When the hydrogen bond is formed with the residue sidechain, the arrow is drawn in green. Hydrogen bonds to the residue backbone are drawn in blue, with an additional dot drawn at the residue attachment point.

The ligand is always drawn in a conventional 2D schematic form, with most of the hydrogen atoms either implied or subsumed into the atom label. Hydrogen atoms explicitly involved in a hydrogen bond are drawn individually, and oriented toward the residues with which they interact. The annotated proximity contour and solvent surface area exposure properties are drawn in the background of the diagram.

Gallery

1RO6 1ETS
1RO61ETS
1FVT 1G5S
1FVT1G5S
1ADD 1ATP
1ADD1ATP

Future Work

Since the release of MOE 2006, a number of subsequent improvements are in development, some of which are:

  • Residue-residue interactions (such as hydrogen bonds or disulfide bridges), which influence the order and priority of weakly bound residue placement, in order to produce an arrangement which is more readily comparable to the original 3D active site, and may optionally be drawn in the diagram.

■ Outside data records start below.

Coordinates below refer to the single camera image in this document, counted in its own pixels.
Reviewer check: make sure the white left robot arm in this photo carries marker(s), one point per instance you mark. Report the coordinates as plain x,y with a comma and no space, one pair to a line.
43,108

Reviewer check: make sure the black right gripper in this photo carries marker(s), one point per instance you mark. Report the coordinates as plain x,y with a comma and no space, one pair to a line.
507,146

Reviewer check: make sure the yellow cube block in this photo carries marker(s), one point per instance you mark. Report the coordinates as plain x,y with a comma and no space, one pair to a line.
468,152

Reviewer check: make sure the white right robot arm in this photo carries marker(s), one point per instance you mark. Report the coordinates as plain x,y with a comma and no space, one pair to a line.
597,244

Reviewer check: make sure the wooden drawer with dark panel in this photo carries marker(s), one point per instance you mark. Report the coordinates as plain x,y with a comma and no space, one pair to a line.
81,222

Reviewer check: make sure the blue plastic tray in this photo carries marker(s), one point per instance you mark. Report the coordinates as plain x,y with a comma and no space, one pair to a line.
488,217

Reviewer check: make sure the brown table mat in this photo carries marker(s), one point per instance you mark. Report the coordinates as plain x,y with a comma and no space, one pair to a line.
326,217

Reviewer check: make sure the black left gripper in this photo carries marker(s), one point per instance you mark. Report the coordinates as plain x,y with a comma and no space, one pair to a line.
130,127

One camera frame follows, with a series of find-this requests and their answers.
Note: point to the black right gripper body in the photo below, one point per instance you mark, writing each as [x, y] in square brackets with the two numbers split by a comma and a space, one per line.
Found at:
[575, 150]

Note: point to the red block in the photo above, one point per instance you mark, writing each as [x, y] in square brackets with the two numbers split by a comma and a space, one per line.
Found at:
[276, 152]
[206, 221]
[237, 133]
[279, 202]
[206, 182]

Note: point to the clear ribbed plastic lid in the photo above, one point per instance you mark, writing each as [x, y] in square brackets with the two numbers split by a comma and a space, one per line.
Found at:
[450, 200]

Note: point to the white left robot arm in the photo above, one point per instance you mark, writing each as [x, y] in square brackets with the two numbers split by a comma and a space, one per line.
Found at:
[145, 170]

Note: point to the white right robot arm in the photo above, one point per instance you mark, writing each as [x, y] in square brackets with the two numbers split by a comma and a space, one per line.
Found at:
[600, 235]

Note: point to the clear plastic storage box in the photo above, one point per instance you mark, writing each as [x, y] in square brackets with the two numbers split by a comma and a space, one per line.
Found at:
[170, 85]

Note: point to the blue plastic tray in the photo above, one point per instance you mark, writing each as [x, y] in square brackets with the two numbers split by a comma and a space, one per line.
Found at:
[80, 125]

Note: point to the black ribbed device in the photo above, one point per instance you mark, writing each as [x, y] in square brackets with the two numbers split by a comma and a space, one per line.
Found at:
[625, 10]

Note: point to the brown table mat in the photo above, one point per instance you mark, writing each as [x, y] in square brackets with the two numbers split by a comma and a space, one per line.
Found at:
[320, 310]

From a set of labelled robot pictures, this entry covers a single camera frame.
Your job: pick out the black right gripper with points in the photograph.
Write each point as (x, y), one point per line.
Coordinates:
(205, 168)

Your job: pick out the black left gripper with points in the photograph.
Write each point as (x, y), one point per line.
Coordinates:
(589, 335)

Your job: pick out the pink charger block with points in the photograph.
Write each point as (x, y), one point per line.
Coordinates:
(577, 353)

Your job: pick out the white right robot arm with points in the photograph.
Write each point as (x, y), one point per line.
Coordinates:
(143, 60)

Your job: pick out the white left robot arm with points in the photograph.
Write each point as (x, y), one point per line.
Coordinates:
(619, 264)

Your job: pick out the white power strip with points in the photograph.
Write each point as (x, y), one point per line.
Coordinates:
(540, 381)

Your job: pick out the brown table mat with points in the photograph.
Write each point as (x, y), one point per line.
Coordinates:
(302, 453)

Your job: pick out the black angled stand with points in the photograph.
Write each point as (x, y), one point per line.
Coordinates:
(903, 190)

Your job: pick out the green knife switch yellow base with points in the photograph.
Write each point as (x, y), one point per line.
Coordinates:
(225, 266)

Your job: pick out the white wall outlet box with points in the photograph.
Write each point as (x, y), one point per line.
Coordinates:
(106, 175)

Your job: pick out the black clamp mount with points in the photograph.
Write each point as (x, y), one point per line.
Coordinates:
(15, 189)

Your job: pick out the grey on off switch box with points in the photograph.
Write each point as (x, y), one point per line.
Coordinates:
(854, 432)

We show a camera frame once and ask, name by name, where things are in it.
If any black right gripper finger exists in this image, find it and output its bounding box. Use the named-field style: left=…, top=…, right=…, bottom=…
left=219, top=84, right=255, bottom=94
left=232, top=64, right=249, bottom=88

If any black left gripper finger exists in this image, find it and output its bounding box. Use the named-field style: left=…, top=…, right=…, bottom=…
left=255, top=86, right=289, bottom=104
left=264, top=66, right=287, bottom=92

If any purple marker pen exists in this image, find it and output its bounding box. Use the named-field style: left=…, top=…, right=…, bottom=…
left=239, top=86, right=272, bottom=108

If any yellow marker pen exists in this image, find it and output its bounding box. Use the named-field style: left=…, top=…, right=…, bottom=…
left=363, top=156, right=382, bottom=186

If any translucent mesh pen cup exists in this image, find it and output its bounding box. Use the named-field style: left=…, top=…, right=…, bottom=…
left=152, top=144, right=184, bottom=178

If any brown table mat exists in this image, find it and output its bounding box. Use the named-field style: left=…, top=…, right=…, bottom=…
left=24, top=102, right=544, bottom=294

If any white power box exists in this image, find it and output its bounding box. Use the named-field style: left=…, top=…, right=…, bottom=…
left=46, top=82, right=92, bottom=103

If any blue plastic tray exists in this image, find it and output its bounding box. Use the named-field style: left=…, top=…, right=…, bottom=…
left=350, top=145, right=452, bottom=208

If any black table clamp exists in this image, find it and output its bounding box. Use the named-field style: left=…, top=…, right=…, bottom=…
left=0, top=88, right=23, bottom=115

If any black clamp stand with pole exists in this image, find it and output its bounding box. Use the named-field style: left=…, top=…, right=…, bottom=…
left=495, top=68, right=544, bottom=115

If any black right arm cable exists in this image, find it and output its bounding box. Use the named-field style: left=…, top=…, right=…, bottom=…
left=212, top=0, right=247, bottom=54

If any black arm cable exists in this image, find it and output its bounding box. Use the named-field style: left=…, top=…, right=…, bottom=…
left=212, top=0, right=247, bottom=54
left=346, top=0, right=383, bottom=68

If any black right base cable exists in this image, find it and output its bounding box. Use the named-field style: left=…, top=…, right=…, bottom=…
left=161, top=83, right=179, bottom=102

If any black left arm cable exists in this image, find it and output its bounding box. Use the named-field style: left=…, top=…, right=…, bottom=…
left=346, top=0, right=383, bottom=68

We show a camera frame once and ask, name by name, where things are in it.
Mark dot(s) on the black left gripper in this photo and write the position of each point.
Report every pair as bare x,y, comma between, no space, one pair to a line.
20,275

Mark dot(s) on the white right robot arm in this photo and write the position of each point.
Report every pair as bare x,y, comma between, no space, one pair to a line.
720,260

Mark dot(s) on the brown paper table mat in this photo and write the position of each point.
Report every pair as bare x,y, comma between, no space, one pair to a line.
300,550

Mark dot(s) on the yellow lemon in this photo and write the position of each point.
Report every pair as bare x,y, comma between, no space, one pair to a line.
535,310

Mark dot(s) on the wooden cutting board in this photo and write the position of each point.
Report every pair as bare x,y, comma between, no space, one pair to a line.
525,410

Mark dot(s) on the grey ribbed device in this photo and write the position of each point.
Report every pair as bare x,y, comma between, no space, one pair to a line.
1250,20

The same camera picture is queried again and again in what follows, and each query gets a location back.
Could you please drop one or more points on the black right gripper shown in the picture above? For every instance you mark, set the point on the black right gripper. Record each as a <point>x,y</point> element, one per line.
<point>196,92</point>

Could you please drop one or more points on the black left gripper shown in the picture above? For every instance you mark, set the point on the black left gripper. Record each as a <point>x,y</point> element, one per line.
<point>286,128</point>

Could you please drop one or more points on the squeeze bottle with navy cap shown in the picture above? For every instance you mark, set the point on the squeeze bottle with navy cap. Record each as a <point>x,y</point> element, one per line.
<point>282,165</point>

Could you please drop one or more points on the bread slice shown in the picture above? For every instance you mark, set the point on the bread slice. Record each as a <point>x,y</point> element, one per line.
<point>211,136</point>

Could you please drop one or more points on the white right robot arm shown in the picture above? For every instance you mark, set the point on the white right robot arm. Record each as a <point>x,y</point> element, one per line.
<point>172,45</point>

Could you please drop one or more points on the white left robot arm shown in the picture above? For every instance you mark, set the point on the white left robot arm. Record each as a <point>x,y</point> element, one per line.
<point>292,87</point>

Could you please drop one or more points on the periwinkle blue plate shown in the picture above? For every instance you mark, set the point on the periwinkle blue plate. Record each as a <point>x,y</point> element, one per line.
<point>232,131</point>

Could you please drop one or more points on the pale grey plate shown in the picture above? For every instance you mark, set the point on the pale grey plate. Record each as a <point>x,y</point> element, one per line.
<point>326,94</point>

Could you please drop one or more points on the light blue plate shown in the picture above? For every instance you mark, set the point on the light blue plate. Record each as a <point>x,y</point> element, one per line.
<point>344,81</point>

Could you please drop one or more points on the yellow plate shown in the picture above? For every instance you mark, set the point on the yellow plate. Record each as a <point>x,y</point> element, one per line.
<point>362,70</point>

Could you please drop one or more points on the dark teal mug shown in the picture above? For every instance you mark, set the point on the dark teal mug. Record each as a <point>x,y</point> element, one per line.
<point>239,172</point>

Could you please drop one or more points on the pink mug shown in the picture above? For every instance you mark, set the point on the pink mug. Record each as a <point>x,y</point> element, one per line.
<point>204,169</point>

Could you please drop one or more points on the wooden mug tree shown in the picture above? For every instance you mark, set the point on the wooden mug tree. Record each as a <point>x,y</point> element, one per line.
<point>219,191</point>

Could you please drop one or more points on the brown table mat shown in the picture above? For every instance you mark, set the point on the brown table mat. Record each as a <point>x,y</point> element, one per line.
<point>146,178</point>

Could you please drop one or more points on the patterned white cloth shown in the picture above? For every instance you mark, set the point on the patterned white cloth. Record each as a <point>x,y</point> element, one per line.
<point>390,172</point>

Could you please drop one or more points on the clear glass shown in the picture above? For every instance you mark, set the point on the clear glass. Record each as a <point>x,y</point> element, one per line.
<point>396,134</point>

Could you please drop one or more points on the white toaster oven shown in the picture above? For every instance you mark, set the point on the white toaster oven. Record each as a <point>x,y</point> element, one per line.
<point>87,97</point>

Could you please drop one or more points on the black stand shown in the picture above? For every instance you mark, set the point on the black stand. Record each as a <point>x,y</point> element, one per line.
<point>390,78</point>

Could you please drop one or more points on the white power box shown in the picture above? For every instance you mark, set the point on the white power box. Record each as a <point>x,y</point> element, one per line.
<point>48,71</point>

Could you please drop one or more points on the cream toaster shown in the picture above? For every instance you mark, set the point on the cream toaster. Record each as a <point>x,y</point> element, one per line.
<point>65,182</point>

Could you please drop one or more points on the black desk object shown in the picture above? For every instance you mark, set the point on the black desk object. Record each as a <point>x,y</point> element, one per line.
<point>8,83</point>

  • Arene π-π and π-cation interactions, which are detected and drawn in the final diagram.

  • Ligand series alignment, when multiple similar active sites are available in the input. The orientation of the ligands relative to one another can be reproduced in the series of diagrams.

  • Concurrent residue placement, for a series of similar (but not necessarily identical) active sites, in which the union of residues is arranged for all active sites at the same time, such that the resulting diagrams show an identical binding pocket.

  • Conserved interactions and residues for a series, showing which features are consistent throughout.

References

[Wallace 1995] Wallace, A.C., Laskowski, R.A., Thornton, J.M.; "LIGPLOT: a program to generate schematic diagrams of protein-ligand interactions". Protein Engineering 8 (1995) 127-134.
[Clark 2006] (a) Clark, A.M. ; Labute, P.; Santavy, M.; "2D Structure Depiction", J. Chem. Inf. Model., 46, 1107-1123 (2006); (b) Chemical Computing Group Journal article (2005).
[Labute 2001] Labute, P.; "Probabilistic Receptor Potentials". Chemical Computing Group Journal (2001), http://www.chemcomp.com/journal/cstat.htm.
[FuncRef] SVL function reference, available to MOE users.